Over three million EOS tokens have been stolen from South Korean-based cryptocurrency exchange Bithumb. This is the latest in a string of breaches for Bithumb, which was the victim of a previous attack in 2018, resulting in $30 million in cryptocurrencies being taken.
In the attack that occurred on March 29th, stolen tokens were sent to the account ifguz3chmamg, which were then sent to numerous different exchanges shortly afterwards.
Source: https://peckshield.com/
EOS block producers (if in consensus) can freeze and refund accounts on the network, but in this case, it may be too late. On top of that, 20 million XRP have also been stolen from the exchange address rnoypyy6ZnNm7QbMX3CX4zUp3g421QdahT, worth roughly $6 million at the time of theft.
Source: https://xrpcharts.ripple.com/#/graph/rnoypyy6ZnNm7QbMX3CX4zUp3g421QdahT
Confirmed and explained by a statement from Bithumb, the exchange noticed unusual withdrawal activity on its platform and admits that precautions were primarily taken against external threats and not internal ones, meaning that the theft could be the result of an inside job.
“About 10:15 pm on the 29th, we detected abnormal withdrawal of the company’s cryptocurrency through Bithumb’s abnormal trading monitoring system.

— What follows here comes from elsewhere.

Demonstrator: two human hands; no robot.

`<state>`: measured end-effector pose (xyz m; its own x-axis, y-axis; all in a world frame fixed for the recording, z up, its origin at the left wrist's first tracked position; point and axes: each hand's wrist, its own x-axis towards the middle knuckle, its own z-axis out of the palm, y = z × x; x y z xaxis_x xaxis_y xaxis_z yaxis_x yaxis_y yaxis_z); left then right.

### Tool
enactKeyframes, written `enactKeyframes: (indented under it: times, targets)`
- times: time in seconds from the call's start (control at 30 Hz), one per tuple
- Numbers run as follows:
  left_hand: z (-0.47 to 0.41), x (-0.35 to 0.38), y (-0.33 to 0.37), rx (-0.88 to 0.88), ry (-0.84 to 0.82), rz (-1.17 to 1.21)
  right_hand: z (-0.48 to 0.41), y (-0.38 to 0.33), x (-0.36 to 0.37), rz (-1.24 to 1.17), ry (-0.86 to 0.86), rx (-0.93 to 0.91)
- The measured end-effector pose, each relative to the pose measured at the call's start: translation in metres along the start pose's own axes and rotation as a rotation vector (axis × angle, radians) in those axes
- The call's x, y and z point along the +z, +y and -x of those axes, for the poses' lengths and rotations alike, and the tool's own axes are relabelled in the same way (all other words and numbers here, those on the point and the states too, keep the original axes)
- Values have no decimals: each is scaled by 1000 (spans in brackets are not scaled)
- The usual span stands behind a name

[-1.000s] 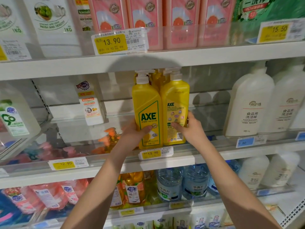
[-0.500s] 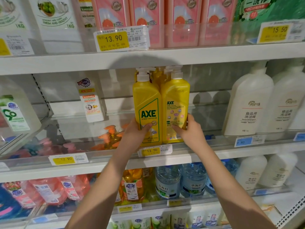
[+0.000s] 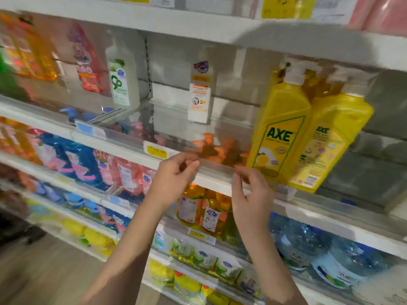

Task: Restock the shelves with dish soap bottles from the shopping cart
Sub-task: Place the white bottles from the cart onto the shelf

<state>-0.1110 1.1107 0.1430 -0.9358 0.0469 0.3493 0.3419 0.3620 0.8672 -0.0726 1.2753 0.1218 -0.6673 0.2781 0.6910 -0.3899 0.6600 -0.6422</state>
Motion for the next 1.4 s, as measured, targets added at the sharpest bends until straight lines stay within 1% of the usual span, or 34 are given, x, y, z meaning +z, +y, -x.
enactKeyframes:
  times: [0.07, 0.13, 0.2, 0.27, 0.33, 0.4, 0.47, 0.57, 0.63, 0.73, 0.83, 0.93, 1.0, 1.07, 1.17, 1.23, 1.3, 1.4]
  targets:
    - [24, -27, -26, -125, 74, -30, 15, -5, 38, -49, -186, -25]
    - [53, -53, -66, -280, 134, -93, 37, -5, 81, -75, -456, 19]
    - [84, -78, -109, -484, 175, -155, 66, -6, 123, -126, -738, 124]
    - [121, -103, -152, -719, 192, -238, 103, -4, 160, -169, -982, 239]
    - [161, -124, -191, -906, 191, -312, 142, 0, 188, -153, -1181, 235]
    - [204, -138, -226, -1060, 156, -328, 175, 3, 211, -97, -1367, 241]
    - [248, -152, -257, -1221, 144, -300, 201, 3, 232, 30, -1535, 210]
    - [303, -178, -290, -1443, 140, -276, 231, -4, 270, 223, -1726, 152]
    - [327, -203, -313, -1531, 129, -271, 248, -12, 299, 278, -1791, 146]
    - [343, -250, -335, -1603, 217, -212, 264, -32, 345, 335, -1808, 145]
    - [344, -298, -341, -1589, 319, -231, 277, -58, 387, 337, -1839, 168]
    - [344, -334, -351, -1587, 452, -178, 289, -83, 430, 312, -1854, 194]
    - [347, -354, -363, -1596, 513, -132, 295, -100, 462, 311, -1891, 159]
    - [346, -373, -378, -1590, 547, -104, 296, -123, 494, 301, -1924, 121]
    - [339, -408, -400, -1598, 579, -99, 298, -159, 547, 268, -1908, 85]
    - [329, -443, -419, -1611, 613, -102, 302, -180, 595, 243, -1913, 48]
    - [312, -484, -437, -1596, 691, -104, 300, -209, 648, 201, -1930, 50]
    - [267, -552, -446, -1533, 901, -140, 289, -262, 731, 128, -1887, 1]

However, it was our fault that we only focused on defense of outside attack and lack of verification of internal staff.” – Bithumb statement (translated)
Negligence Costs Money!
While the question of why a business operating with millions of dollars in digital assets failed to conduct the necessary checks on its staff warrants a separate write-up in itself, Bithumb did hold itself accountable for the breach and states that no user funds were lost, as the attacker only plundered the hot (online) wallet.
“All the spilled cryptocurrency is owned by company, and all the member’s asset is under the protection of cold wallet.
According to the company’s manual, Bithumb secured all the cryptocurrency from the detection time with a cold wallet and checked them by blocking deposit and withdrawal service.” – Bithumb statement (translated)
As the weeks progress, more information regarding the attack will come to light. If it is an inside job, serious questions will be raised on the standards of cryptocurrency exchanges and the safety of users. This will likely only incentivize authorities to clamp down harder on cryptocurrencies.
With the incidents surrounding Cryptopia and QuadrigaCX still in recent memory and Bithumb being compromised on a regular basis, the cryptocurrency community may forgive, but won’t forget.
This is not investment advice; please always do thorough research and only invest what you are willing to lose, especially in times of uncertainty.